L’appelante était admissible à une pension partielle de la Sécurité de la vieillesse en novembre 2022
[31] Le 23 novembre 2022, l’appelante remplissait les conditions requises pour recevoir une pension partielle de la Sécurité de la vieillesse au taux de 11/40Note de bas de page 20, comme :
- elle a eu l’âge requis (65 ans) le 19 septembre 2015;
- elle avait accumulé les années de résidence requises (10 ans) en date du 19 décembre 2020;
- elle a présenté la demande de pension requise le 23 novembre 2022.
[32] Le 23 novembre 2022 est la dernière de ces dates. C’est à ce moment-là que l’appelante est devenue admissible à une pension partielle de la Sécurité de la vieillesse. Le montant de sa pension est basé sur le nombre d’années où elle a résidé au Canada jusqu’à cette date.
[33] L’appelante a commencé à résider au Canada le 19 décembre 2010. Elle a continué d’y résider jusqu’au 23 novembre 2022. En date du 23 novembre 2022, elle avait donc résidé au Canada pendant 11 ans et 340 jours après ses 18 ans.
Début du versement de la pension
[34] La pension de l’appelante débute en novembre 2022.
[35] Le versement de la pension de la Sécurité de la vieillesse commence le mois suivant l’approbation de la pensionNote de bas de page 21. L’appelante avait 72 ans quand elle a présenté sa demande. Lorsque la demande est reçue après le 65e anniversaire de la personne, l’approbation prend effet à la dernière des dates suivantesNote de bas de page 22 :
- un an avant sa date de réception, soit le 23 novembre 2021 dans ce cas-ci;
- le jour où l’appelante est devenue admissible à une pension après avoir eu 65 ans et après avoir accumulé les 10 ans de résidence requis, ce qui mène ici au 19 décembre 2020;
- le mois précédant la date indiquée par écrit par l’appelante, ce qui correspond ici à octobre 2022 (puisque l’appelante avait demandé que les versements commencent dès qu’elle remplissait les conditions requises, ce qui était le cas le 23 novembre 2022).

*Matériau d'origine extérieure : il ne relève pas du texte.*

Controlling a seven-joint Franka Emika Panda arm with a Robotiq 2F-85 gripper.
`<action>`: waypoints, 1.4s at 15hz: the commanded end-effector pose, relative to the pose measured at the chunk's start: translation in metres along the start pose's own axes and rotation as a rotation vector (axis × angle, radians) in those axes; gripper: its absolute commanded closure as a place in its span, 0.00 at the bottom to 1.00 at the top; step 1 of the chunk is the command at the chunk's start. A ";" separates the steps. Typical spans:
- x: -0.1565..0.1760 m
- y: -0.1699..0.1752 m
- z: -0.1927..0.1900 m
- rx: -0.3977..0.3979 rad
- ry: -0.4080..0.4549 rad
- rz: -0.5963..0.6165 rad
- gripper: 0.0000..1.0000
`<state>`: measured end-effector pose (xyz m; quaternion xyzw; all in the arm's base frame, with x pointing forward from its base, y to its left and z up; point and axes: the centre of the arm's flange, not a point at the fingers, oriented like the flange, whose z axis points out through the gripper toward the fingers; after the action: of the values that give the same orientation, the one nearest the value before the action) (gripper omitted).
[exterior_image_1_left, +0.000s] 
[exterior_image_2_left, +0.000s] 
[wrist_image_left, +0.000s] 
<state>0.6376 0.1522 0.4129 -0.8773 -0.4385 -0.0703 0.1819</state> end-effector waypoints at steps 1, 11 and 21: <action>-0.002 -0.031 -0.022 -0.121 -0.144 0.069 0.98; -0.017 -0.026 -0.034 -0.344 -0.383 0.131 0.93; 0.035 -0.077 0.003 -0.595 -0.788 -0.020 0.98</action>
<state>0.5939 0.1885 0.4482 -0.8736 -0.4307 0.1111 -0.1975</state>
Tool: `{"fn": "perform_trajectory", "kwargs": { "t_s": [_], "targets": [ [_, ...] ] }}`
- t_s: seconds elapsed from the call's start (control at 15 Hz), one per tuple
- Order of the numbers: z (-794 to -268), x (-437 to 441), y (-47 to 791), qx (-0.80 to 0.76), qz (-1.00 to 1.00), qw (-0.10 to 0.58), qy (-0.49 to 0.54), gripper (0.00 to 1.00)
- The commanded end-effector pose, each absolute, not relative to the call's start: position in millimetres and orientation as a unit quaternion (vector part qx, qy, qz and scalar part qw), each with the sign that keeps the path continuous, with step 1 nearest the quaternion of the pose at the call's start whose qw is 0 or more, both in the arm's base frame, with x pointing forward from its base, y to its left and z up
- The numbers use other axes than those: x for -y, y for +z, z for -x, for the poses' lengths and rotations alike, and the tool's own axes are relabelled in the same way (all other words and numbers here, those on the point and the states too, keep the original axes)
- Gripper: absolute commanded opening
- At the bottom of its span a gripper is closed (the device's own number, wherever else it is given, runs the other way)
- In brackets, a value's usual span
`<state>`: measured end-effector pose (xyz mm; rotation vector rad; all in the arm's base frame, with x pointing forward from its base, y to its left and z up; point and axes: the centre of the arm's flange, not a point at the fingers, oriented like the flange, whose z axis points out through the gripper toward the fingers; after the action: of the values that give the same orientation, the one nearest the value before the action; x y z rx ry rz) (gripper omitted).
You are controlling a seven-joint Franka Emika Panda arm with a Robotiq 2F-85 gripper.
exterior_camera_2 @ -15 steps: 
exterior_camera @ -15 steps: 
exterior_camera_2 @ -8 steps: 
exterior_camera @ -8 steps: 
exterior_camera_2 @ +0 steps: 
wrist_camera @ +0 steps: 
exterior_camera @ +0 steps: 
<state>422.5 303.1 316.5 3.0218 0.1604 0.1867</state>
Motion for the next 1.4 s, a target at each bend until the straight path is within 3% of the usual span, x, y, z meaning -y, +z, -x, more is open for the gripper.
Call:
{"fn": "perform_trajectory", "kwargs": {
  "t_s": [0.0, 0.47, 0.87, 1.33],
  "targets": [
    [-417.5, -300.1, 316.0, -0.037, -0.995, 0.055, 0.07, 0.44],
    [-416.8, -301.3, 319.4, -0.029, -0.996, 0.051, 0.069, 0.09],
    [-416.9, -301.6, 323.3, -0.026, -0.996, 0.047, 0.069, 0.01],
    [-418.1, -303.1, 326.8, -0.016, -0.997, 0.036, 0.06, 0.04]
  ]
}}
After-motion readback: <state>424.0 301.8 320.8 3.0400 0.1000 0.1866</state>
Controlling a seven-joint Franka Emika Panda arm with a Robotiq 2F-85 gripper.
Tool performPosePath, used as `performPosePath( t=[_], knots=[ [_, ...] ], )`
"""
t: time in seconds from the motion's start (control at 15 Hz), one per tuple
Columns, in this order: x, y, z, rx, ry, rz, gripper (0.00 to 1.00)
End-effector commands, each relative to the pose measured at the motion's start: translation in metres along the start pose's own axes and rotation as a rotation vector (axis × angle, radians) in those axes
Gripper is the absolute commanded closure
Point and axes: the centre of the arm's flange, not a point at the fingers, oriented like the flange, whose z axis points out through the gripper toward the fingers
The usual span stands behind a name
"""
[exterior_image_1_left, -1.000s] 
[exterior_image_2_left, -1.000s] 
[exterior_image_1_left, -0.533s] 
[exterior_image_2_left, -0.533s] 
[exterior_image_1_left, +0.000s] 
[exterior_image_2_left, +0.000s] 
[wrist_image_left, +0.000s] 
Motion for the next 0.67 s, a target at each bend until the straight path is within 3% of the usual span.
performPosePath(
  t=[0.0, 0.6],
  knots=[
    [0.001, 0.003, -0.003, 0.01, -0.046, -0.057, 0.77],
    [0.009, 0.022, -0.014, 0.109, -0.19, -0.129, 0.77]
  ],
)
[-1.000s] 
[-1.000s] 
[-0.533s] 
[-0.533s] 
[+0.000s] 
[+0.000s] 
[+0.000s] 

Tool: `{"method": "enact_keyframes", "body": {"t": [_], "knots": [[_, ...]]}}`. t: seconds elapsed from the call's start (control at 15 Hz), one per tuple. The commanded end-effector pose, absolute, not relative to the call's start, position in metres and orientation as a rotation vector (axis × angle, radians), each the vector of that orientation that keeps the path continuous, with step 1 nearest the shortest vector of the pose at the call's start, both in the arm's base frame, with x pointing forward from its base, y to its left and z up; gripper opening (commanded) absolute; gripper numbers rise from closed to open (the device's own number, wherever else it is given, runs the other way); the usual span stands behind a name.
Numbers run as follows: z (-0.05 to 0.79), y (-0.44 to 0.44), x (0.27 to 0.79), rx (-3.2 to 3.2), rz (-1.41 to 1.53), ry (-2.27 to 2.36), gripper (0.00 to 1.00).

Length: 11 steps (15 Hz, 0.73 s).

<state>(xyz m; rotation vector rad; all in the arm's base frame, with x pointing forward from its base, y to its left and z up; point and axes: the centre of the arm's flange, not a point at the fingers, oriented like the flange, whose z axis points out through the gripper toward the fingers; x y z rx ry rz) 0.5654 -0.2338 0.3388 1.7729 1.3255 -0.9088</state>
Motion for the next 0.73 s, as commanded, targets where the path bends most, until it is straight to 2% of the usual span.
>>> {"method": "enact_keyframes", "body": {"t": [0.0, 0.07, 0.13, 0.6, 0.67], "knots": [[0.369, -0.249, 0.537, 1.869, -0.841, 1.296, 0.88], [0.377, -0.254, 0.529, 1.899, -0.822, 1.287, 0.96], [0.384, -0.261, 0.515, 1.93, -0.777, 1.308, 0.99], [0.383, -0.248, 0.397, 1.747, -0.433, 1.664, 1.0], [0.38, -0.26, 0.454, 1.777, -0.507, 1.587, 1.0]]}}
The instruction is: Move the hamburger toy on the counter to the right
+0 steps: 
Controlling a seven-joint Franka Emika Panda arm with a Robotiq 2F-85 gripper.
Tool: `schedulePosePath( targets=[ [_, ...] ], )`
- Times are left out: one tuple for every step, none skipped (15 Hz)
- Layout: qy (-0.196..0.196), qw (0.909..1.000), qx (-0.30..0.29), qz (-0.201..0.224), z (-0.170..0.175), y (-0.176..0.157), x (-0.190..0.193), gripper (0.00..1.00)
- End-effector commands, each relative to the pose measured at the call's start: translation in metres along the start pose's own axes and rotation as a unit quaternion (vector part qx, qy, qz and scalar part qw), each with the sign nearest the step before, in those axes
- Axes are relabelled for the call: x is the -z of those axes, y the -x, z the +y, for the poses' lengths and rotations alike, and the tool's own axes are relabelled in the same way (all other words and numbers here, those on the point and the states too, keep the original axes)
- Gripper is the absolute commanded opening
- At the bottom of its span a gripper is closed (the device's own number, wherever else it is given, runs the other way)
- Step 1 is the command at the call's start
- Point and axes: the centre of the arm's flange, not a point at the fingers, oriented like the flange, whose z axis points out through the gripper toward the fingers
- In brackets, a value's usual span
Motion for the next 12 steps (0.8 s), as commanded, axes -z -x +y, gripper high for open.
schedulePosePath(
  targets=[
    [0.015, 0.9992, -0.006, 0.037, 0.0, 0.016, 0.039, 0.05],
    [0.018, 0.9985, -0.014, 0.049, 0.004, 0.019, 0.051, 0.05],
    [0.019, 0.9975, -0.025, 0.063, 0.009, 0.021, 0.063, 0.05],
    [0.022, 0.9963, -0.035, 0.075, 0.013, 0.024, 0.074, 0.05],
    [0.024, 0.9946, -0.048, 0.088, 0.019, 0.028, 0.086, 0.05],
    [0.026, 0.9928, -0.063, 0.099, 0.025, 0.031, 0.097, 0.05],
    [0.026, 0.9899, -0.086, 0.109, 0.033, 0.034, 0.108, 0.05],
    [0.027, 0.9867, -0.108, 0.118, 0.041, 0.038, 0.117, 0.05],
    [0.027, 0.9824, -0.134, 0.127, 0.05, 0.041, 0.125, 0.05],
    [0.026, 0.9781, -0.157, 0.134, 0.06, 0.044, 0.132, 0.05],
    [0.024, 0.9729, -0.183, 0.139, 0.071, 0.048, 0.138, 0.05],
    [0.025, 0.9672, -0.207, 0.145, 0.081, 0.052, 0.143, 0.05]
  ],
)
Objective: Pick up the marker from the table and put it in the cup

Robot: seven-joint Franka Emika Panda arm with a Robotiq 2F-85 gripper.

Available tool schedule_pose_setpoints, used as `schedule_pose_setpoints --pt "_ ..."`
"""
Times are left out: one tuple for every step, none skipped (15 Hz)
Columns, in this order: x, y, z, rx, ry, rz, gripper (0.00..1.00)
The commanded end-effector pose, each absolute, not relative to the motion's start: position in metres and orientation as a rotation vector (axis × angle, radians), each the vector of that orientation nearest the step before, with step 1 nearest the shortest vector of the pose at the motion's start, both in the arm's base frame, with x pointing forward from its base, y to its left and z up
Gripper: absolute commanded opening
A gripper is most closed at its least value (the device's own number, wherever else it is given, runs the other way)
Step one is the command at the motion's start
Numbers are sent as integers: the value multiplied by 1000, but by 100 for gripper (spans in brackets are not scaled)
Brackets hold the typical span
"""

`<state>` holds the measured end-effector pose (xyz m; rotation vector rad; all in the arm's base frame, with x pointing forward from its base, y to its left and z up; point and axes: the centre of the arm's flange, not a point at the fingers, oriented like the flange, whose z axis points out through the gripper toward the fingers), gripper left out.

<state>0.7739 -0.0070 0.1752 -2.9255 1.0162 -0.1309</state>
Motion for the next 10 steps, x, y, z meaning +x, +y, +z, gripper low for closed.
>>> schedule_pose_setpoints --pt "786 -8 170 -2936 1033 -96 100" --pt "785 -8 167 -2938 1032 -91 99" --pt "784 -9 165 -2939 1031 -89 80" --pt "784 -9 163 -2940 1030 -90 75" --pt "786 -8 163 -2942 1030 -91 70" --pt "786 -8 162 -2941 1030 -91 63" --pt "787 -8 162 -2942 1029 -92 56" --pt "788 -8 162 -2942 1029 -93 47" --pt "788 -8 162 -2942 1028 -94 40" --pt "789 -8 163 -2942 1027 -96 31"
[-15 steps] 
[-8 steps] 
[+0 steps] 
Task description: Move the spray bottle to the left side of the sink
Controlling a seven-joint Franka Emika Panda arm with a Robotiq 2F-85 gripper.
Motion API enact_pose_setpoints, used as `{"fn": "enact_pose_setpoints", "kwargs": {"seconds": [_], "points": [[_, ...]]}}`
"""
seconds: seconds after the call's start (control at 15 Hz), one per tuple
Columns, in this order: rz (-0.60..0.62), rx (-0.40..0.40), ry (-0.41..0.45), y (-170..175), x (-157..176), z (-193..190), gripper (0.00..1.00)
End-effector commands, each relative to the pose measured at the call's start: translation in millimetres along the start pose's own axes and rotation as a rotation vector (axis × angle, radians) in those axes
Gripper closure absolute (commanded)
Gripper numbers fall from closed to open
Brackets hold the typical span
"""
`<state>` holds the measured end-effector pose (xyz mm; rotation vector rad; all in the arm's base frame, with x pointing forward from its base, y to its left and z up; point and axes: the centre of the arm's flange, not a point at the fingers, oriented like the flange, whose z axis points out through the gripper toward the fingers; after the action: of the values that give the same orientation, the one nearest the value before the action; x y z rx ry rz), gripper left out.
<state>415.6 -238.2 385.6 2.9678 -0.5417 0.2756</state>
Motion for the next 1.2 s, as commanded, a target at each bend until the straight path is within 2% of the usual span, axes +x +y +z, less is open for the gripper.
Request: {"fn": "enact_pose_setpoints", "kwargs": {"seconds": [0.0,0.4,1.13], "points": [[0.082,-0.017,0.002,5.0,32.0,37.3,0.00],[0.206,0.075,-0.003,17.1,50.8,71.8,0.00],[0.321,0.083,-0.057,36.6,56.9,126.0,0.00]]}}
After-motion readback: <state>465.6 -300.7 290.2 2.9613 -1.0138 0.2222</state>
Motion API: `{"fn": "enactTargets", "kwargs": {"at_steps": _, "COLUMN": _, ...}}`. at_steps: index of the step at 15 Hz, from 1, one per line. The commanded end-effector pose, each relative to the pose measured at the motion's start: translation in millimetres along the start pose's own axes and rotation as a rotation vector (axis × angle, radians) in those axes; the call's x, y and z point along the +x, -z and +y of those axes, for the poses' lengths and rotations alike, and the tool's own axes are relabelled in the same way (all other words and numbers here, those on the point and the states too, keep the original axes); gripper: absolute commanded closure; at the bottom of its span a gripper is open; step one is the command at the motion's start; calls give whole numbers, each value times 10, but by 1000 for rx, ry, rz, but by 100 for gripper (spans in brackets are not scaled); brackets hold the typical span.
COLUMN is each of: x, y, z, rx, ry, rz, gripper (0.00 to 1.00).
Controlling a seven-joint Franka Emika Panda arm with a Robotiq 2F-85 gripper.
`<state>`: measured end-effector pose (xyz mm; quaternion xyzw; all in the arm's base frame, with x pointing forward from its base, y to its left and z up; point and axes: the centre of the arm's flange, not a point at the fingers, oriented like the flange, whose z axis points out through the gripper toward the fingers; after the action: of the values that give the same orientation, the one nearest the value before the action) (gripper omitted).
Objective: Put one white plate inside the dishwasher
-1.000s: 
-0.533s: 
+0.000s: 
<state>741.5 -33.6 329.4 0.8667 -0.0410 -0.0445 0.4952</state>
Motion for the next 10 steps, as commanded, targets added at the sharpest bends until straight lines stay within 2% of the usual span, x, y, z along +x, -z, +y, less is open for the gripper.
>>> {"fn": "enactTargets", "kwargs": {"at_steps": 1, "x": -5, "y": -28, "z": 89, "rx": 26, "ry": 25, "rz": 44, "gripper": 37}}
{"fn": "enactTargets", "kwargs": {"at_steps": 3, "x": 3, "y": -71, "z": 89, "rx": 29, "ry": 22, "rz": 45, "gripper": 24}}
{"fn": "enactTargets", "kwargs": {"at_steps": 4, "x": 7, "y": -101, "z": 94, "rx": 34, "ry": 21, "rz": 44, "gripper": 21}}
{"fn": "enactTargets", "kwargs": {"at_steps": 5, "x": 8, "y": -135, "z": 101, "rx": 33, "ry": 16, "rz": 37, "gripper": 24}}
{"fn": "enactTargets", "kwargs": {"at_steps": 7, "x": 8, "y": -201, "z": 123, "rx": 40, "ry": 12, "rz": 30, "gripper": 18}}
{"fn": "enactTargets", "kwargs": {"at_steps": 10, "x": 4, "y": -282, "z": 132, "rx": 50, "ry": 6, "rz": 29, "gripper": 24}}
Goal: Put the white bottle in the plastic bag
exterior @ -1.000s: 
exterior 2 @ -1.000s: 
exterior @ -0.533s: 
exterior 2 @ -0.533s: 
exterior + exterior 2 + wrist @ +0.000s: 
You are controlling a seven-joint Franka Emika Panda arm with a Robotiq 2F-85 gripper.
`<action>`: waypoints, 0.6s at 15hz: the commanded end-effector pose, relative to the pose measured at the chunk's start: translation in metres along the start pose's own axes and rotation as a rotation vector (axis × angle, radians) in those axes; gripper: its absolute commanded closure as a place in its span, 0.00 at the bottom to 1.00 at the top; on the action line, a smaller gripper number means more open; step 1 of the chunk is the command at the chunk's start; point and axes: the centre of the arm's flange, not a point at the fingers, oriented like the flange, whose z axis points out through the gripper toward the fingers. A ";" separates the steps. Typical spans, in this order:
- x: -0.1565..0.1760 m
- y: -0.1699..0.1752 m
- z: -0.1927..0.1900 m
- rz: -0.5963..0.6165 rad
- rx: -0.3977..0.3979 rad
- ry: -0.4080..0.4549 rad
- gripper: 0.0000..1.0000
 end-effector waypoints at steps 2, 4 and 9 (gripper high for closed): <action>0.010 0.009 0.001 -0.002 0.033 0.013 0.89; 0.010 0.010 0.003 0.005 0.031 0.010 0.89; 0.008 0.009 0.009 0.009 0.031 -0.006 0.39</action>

[36] La dernière de ces dates est octobre 2022. C’est la date où l’approbation prend effet. Le versement de sa pension commence le mois suivant, soit en novembre 2022.
Conclusion
[37] L’appelante a droit à une pension partielle de la Sécurité de la vieillesse de 11/40 d’une pleine pension. Moyennant que son revenu remplisse les exigences, elle sera aussi admissible au Supplément de revenu garanti.
[38] Par conséquent, l’appel est accueilli.